UK electronics retailer Dixons Group delivered lower half year profits and flat underlying sales at Christmas. The results were hit by start-up losses in Europe and weaker mobile phone sales.
Pre-tax profits for the six months ended November 10 slipped to £87.4 million sterling from £90.8 million a year ago, excluding exceptional items.
Turnover increased by 2.3% to £2.22 billion and the interim dividend was raised 10% to 1.375 pence per share from 1.25 pence.
Although sales of entertainment products and kitchen appliances had been strong at Dixons, weaker personal computer and mobile phone sales, which account for around 40% of turnover, offset those gains.

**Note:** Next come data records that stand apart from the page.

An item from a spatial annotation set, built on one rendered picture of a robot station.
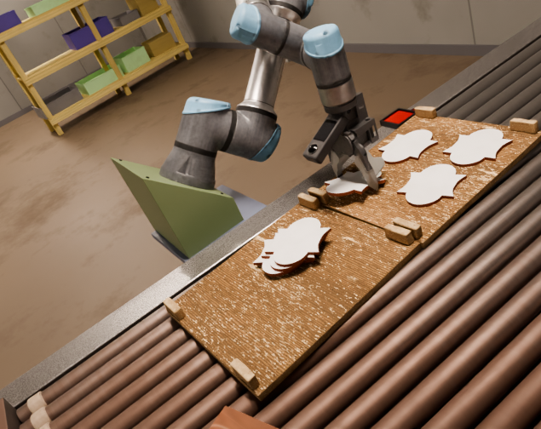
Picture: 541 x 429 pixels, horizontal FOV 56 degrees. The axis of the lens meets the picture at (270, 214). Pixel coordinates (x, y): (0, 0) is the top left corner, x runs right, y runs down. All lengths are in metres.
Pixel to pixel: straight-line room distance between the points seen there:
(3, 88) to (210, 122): 7.91
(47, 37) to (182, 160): 7.97
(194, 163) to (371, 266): 0.57
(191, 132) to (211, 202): 0.19
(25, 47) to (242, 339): 8.43
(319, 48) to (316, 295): 0.48
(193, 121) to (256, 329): 0.61
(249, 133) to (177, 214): 0.29
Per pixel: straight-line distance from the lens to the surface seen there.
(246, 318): 0.97
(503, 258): 0.97
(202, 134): 1.32
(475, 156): 1.18
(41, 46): 9.20
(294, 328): 0.91
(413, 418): 0.78
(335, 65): 1.05
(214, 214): 1.32
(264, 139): 1.37
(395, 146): 1.29
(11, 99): 9.16
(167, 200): 1.26
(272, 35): 1.11
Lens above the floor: 1.57
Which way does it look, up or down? 31 degrees down
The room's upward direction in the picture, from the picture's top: 24 degrees counter-clockwise
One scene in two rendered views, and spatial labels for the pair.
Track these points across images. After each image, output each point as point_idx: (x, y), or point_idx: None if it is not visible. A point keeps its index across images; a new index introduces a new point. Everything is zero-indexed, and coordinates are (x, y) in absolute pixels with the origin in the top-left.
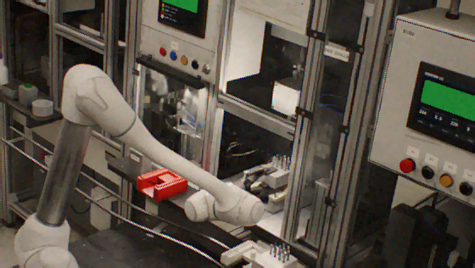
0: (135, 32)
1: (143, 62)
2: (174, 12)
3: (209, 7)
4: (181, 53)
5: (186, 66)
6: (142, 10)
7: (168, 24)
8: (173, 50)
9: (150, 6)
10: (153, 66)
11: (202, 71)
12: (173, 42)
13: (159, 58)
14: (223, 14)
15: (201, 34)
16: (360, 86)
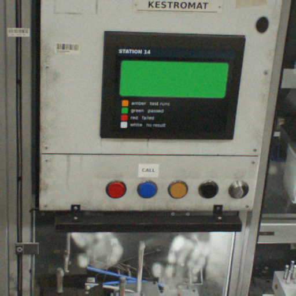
0: (16, 174)
1: (81, 225)
2: (159, 110)
3: (245, 78)
4: (166, 178)
5: (181, 199)
6: (42, 126)
7: (135, 135)
8: (145, 180)
9: (69, 113)
10: (111, 225)
11: (240, 197)
12: (144, 166)
13: (105, 205)
14: (274, 85)
15: (230, 133)
16: None

The group has a total of 12 stores in Ireland - six Dixons stores, two PC World stores and four Currys stores. The company said that sales here grew by 21% to £24 million sterling, with like for like sales ahead by 5%. A new store was opened in Dublin during the year, with another to open in Limerick later this year.
In its results statement, the company said that during the eight weeks ended January 5, retail sales were up by 4%, although like-for-like sales were 0.6% lower.
Sales of games, large screen televisions, DVDs and electrical appliances were strong while sales at PC World improved. Mobile phone shop The Link and Dixons performed less well compared with very strong growth last year.
Dixons said it was confident of a satisfactory outcome for the year, depending on economic conditions.